■ **WHAT IS REQUIRED**
Everything below from the line with "An item from" through the line with "A 805 x 453" should be copied exactly, and nothing else; leave out the pictures.

■ **SOURCE MATERIAL**

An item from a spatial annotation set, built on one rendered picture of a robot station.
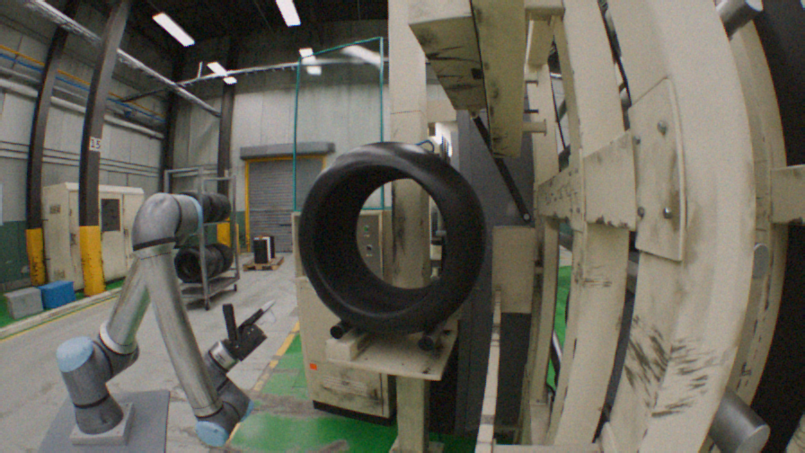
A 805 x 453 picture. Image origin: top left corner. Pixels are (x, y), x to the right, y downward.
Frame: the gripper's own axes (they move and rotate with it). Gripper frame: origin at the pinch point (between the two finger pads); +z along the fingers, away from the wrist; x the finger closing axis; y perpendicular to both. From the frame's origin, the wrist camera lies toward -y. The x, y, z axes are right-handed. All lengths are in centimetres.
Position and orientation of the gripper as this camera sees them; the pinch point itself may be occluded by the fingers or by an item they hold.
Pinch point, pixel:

* * *

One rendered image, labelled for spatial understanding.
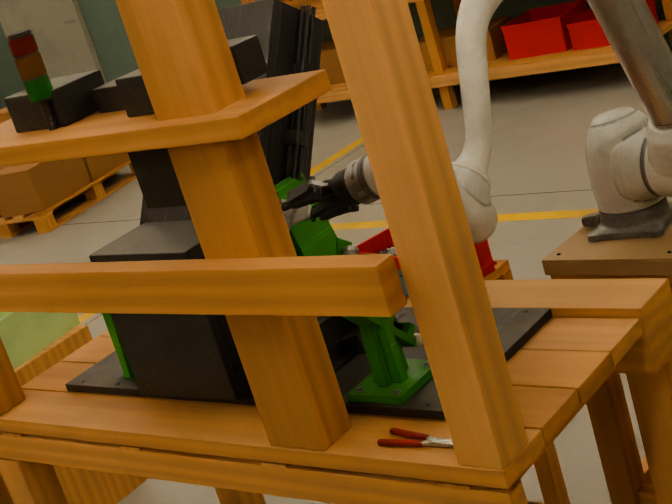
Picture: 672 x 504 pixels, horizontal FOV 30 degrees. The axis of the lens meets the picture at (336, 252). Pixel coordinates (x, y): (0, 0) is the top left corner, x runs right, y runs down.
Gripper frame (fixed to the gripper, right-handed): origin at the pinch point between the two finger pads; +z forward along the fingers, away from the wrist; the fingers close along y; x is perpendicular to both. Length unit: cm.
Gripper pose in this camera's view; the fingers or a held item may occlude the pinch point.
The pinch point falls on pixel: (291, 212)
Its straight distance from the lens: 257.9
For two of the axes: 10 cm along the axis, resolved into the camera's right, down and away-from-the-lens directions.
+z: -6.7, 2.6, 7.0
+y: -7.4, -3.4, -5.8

■ **PROBLEM SOLUTION**
An item from a spatial annotation set, built on one rendered picture of a robot station.
A 805 x 453 picture. Image origin: top left corner. Pixels are (x, y), x to the right, y downward.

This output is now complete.